Start of Supplied data
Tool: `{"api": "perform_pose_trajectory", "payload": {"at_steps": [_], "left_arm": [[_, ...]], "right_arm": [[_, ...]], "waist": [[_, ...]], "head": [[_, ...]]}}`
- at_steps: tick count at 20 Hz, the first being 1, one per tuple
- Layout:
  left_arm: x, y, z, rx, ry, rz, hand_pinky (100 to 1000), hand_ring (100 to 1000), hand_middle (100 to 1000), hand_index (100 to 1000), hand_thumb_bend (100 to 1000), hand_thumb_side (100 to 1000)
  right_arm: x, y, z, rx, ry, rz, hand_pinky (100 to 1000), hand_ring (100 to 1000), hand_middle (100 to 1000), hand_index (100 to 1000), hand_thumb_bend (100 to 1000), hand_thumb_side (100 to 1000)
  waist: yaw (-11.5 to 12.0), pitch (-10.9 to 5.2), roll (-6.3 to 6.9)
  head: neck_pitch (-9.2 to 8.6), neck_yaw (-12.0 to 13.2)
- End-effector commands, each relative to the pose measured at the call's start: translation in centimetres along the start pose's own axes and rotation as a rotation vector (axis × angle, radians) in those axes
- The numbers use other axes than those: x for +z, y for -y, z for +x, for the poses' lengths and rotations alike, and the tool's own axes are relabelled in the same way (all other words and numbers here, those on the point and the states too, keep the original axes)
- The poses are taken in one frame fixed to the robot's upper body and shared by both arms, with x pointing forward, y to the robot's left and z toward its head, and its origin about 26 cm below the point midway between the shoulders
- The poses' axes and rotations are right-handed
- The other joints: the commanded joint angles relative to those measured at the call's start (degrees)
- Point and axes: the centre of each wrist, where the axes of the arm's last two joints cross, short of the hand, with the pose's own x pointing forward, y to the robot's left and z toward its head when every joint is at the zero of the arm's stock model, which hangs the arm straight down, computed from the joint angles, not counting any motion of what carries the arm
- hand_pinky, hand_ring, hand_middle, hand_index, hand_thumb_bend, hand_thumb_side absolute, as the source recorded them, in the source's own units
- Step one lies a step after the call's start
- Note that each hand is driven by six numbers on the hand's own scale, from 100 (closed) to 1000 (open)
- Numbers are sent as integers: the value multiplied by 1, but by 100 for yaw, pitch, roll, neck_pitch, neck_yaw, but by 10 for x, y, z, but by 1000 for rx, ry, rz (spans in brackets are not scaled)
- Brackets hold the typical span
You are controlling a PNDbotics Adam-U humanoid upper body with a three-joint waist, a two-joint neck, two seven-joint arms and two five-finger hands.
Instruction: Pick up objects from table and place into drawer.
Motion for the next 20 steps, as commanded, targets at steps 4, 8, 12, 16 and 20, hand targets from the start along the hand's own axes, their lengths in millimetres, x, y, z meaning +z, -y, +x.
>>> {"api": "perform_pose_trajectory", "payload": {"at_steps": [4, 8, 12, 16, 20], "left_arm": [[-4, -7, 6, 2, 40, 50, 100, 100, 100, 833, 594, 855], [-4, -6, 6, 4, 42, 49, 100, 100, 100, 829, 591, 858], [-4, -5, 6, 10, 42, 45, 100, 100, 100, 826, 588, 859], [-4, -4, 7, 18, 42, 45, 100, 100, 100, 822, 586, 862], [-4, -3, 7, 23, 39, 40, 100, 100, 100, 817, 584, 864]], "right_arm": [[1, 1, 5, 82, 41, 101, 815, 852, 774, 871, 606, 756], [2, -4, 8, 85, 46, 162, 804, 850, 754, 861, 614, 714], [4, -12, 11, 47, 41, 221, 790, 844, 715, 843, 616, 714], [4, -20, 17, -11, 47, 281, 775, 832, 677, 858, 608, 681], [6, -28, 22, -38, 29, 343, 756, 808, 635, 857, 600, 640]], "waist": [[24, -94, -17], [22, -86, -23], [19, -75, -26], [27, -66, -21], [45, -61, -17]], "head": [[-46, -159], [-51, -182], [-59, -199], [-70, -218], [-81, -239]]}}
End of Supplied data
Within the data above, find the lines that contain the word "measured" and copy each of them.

- End-effector commands, each relative to the pose measured at the call's start: translation in centimetres along the start pose's own axes and rotation as a rotation vector (axis × angle, radians) in those axes
- The other joints: the commanded joint angles relative to those measured at the call's start (degrees)

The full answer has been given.